Possible values for the contentCoding property can be found, e.g., in the IANA HTTP content coding registry.

The list of possible operation types of a form is fixed. As of this version of the specification, it only includes the well-known types necessary to implement the WoT interaction model described in [WOT-ARCHITECTURE]. Future versions of the standard may extend this list but operations types SHOULD NOT be arbitrarily set by servients.

The optional response name-value pair can be used to provide metadata for the expected response message. With the core vocabulary, it only includes content type information, but TD Context Extensions could be applied. If no response name-value pair is provided, it MUST be assumed that the content type of the response is equal to the content type assigned to the Form instance.

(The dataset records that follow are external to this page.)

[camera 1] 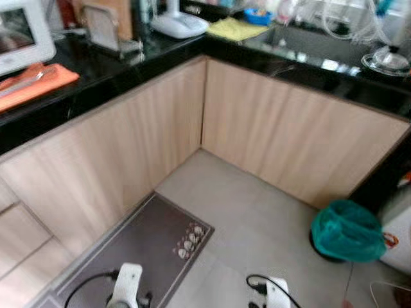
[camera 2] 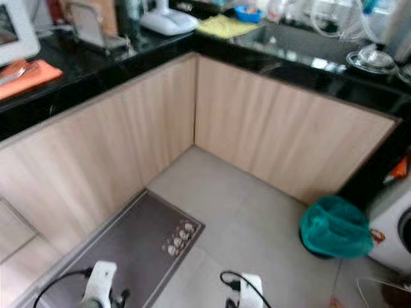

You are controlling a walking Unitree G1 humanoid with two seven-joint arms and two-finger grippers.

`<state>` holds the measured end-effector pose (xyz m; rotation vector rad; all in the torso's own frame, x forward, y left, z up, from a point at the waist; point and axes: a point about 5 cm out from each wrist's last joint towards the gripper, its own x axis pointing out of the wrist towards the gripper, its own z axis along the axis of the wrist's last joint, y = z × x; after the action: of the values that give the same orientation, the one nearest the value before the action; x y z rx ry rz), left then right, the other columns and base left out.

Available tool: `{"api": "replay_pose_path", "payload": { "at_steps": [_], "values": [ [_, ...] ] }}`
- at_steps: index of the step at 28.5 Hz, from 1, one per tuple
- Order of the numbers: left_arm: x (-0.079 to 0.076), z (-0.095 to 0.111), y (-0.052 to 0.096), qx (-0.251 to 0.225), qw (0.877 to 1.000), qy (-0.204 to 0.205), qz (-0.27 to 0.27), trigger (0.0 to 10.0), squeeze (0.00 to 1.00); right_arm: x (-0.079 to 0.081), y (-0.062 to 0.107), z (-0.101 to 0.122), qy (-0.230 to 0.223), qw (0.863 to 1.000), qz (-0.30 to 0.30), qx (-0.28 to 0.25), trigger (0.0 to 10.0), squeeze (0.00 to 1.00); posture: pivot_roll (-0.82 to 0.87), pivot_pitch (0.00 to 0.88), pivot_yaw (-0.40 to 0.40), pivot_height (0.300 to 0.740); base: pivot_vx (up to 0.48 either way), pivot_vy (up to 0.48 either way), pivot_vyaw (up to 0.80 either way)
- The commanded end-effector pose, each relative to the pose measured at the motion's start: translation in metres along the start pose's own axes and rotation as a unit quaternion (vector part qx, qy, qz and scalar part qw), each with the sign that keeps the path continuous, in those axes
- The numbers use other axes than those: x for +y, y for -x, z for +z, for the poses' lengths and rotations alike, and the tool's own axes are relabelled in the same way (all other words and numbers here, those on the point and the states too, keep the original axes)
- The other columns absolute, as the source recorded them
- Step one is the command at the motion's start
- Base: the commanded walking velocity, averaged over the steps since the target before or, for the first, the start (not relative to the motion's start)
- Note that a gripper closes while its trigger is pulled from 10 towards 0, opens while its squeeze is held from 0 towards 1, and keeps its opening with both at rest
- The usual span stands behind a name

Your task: Kitchen organization

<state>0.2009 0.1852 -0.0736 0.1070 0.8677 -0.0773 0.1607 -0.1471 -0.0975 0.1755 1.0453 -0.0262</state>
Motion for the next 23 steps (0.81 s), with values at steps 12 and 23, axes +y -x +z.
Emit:
{"api": "replay_pose_path", "payload": {
  "at_steps": [12, 23],
  "values": [
    [-0.0004, -0.0075, 0.0013, 0.018, 1.000, -0.011, -0.007, 10.0, 0.00, 0.0015, -0.0006, 0.0058, -0.001, 1.000, 0.001, -0.015, 10.0, 0.00, 0.14, 0.000, -0.063, 0.740, 0.250, 0.000, 0.00],
    [-0.0006, -0.0103, 0.0019, 0.023, 1.000, -0.014, -0.008, 10.0, 0.00, 0.0004, -0.0006, 0.0058, 0.011, 1.000, -0.006, -0.012, 10.0, 0.00, 0.14, 0.000, -0.061, 0.740, 0.297, 0.000, -0.33]
  ]
}}
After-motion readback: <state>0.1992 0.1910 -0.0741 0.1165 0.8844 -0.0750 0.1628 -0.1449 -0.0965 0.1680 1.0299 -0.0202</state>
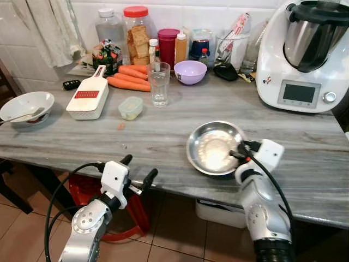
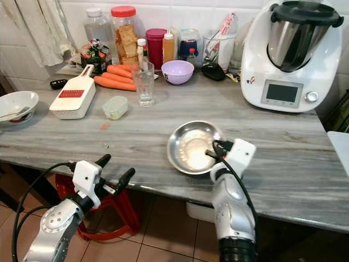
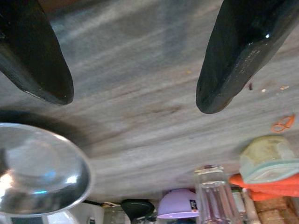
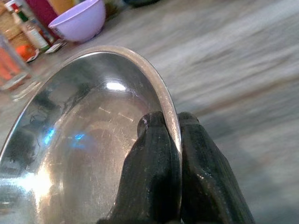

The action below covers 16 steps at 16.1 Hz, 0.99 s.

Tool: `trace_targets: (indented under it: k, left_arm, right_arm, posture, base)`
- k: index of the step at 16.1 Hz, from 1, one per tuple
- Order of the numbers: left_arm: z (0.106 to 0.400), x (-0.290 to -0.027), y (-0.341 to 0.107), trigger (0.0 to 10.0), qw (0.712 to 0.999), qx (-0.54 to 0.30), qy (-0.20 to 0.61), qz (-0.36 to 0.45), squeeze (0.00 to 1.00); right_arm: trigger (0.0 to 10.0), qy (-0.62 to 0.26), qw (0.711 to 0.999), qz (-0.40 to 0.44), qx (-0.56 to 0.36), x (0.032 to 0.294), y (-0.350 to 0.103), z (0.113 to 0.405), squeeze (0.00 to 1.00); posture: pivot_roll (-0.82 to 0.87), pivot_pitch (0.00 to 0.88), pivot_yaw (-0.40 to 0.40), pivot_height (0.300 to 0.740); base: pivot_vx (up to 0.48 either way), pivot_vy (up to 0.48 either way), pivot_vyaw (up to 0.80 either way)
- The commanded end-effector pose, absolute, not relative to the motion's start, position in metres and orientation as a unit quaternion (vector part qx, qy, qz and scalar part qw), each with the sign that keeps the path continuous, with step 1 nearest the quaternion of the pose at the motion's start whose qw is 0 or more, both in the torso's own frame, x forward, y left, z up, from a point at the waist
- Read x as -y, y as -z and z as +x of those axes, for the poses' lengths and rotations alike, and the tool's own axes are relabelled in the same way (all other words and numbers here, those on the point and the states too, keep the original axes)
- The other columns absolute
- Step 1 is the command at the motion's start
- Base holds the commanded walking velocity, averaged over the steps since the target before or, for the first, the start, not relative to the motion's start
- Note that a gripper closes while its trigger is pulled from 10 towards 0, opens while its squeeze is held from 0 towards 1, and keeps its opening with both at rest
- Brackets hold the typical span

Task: Setting the table

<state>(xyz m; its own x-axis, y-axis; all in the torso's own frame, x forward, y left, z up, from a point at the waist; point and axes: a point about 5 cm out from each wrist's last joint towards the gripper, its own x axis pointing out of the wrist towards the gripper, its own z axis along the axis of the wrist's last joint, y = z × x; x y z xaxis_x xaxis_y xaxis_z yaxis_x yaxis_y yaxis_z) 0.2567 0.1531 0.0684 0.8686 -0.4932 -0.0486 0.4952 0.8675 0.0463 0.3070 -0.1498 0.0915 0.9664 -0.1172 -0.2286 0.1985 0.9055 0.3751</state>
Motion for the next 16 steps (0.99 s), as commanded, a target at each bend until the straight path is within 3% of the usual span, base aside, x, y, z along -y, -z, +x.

Note that contentType within an ExpectedResponse Class does not have a Default Value. For instance, if the value of the content type of the form is application/xml the assumed value of the content type of the response will be also application/xml.

In some use cases, input and output data might be represented in a different form, for instance an Action that accepts JSON, but returns an image. In such a case, the optional response name-value pair can describe the content type of the expected response. If the content type of the expected response differs from the content type of the form, the Form instance MUST include a name-value pair with the name response. For instance, an ActionAffordance could only accept application/json for its input data, while it will respond with an image/jpeg content type for its output data. In that case the content types differ and the response name-value pair has to be used to provide response content type (image/jpeg) information to the Consumer.

5.3.4.3 ExpectedResponse

Communication metadata describing the expected response message.

Vocabulary term Description Assignment Type
contentType Assign a content type based on a media type (e.g., text/plain) and potential parameters (e.g., charset=utf-8) for the media type [RFC2046]. mandatory string

5.4 Default Value Definitions

When assignments in a TD are missing, a TD Processor MUST follow the Default Value assignments expressed in the table of § 5.4 Default Value Definitions.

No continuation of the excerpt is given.